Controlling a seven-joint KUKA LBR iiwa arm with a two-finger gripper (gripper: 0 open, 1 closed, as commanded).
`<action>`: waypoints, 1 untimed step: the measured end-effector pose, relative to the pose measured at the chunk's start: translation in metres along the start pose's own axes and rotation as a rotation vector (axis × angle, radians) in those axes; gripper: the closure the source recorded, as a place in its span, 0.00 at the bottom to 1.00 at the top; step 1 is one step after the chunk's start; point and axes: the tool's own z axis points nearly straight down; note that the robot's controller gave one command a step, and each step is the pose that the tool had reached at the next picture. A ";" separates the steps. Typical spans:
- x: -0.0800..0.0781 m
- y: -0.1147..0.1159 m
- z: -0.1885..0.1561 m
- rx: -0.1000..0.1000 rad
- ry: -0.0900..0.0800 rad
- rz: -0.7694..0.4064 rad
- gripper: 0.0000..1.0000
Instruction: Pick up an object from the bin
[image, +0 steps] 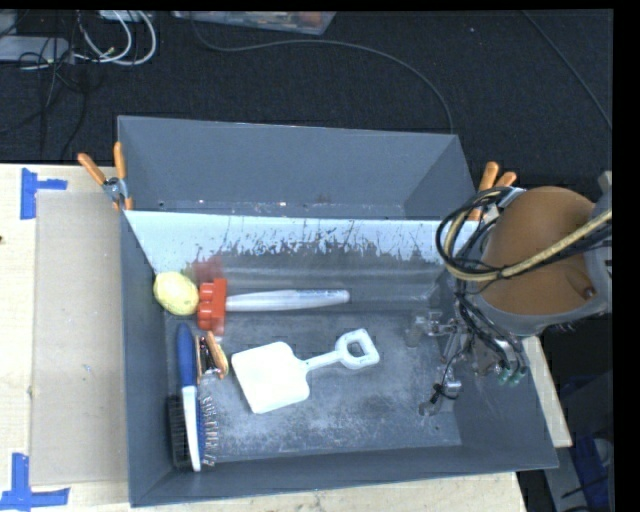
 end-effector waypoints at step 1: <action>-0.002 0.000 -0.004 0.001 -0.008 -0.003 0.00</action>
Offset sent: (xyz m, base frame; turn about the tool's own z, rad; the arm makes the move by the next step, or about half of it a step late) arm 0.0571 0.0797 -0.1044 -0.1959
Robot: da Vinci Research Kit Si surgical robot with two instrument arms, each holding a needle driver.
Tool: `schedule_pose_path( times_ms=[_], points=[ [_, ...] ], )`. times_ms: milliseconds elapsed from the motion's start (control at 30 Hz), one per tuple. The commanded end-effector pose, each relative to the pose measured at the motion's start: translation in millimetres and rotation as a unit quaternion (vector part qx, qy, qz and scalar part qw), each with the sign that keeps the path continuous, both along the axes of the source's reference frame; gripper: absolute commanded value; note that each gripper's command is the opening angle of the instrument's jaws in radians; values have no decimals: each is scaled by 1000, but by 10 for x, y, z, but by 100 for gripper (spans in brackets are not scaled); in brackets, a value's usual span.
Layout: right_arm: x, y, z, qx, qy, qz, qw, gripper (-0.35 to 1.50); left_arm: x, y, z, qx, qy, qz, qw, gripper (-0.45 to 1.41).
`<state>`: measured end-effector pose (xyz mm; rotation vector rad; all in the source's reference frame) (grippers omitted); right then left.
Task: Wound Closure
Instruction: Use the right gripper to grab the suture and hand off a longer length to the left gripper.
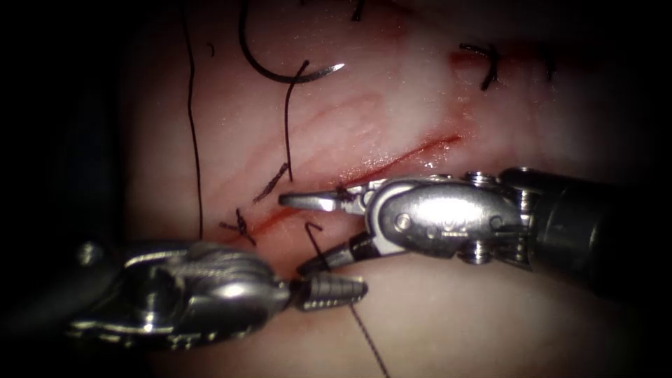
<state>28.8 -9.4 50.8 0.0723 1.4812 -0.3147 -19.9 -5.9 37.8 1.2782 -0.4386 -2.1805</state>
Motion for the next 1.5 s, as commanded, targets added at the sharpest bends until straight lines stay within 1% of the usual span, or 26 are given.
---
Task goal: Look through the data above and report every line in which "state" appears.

Answer section:
`<state>`: measured end-effector pose (xyz mm; rotation vector rad; all in the source's reference frame) (grippers omitted); right then left.
<state>28.8 -9.4 50.8 0.0723 1.4812 -0.3147 -19.9 -5.9 37.8 1.2782 -0.4386 -2.1805</state>

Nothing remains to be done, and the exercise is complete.